All of this leads us to discover Brook’s law: “adding manpower to a late software project makes it later” (from the Mythical Man Month 1975, reprinted in 1995). The physics of people hasn’t changed in 35 years.
So what can you do to solve this problem?
- Say no – if its too late in the project – in many cases 4-5 months before release is too late.
- Can’t say no consider what Project Udall (Surviving Object-Oriented Projects Alistair Cockburn, p20) did: Halt the big project, start a small project and add only the people who can contribute to its success to the new project. While its expensive to have people sitting idle, it may be cheaper than having them slow the project down.

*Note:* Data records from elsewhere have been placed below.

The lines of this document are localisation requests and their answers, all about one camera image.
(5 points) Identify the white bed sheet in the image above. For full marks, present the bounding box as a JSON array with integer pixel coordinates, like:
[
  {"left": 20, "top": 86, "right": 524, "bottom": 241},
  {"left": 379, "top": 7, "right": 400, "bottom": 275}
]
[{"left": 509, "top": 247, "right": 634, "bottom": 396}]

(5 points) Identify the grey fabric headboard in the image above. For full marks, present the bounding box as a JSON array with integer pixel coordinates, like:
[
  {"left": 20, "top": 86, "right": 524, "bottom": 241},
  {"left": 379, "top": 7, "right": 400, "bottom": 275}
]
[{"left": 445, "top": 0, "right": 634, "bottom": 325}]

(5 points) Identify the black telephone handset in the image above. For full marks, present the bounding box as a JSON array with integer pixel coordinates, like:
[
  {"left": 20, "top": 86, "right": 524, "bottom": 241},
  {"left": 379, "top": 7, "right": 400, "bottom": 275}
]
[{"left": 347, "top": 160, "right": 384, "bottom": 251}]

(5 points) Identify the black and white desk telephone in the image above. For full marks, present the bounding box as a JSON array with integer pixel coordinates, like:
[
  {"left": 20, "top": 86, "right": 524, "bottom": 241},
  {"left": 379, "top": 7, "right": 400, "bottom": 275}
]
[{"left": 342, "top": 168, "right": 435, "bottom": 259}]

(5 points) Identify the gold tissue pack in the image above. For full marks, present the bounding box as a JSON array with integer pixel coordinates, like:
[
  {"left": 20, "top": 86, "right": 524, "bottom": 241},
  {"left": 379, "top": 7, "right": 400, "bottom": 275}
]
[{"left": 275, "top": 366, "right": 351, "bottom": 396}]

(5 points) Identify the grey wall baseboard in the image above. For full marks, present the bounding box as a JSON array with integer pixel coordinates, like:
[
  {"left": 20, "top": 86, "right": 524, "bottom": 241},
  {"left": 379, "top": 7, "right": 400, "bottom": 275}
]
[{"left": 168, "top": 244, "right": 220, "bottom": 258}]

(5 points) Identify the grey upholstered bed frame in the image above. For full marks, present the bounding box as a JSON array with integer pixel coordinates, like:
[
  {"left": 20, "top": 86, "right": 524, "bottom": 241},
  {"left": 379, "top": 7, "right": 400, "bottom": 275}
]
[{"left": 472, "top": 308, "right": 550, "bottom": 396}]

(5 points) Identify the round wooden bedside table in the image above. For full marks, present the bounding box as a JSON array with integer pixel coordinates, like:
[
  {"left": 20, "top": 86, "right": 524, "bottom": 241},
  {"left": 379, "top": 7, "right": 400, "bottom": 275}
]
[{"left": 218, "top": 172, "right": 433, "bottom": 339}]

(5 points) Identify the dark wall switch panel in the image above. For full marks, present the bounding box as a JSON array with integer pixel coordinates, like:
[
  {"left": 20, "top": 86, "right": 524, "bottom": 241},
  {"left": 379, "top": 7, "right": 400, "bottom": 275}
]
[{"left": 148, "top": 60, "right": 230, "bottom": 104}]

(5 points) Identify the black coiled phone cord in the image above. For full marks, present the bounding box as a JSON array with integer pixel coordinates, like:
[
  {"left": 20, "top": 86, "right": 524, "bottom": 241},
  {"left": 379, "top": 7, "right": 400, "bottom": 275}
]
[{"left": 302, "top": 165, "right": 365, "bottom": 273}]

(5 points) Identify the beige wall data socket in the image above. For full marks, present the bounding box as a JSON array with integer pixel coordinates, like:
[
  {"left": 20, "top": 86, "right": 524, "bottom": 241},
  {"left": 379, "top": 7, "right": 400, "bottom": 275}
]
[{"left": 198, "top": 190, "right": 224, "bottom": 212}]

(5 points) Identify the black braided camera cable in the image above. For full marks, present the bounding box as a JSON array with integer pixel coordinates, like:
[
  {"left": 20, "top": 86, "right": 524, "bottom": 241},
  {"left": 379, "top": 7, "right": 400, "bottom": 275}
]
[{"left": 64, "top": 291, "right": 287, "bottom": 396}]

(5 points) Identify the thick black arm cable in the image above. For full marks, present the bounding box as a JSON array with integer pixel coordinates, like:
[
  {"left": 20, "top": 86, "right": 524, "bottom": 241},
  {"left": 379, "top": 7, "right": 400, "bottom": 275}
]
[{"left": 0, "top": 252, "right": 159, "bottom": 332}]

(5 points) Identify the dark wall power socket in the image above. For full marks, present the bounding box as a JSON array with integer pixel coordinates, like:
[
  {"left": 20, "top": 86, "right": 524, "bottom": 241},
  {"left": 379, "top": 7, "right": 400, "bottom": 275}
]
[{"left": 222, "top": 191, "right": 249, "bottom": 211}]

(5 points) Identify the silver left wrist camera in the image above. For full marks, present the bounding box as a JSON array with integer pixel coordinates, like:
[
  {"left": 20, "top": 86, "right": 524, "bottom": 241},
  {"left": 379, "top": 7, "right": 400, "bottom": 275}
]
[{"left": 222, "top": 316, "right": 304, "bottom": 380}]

- Bring on all the new people at once so at least you pay the costs once in the life of the project as opposed one person at a time.
- Create a new team staffed by the new people with one or two old-timers. They won’t get very much done for a while, but at least they get in the way of the others.
- Get them to help with the exploratory testing, with the focus being the stories that are being written in that Sprint of iteration.
- Ask them to write or refactor some automated acceptance tests.
- Get them to read and write Unit tests – start by reading existing Unit tests, after all these should explain the code. If they’re not already Good Unit Tests then take the time to improve. If they’re good then do some small refactorings in the main code base – after you can trust your tests can’t you 🙂
- Ask them to pair with another developer
Just remember adding more people to a project is a way of slowing your project down.
Mark Levison has been helping Scrum teams and organizations with Agile, Scrum and Kanban style approaches since 2001. From certified scrum master training to custom Agile courses, he has helped well over 8,000 individuals, earning him respect and top rated reviews as one of the pioneers within the industry, as well as a raft of certifications from the ScrumAlliance. Mark has been a speaker at various Agile Conferences for more than 20 years, and is a published Scrum author with eBooks as well as articles on InfoQ.com, ScrumAlliance.org an AgileAlliance.org.
YvesHanoulle says
You coudl combine the unit testing and the pairing.
Either:
– ping pong pairing
-have the new people only pairing with echother to write tests.
(I don’t like this as it creates a dual society, but hey will learn quickly learn the project and not distribe the other people)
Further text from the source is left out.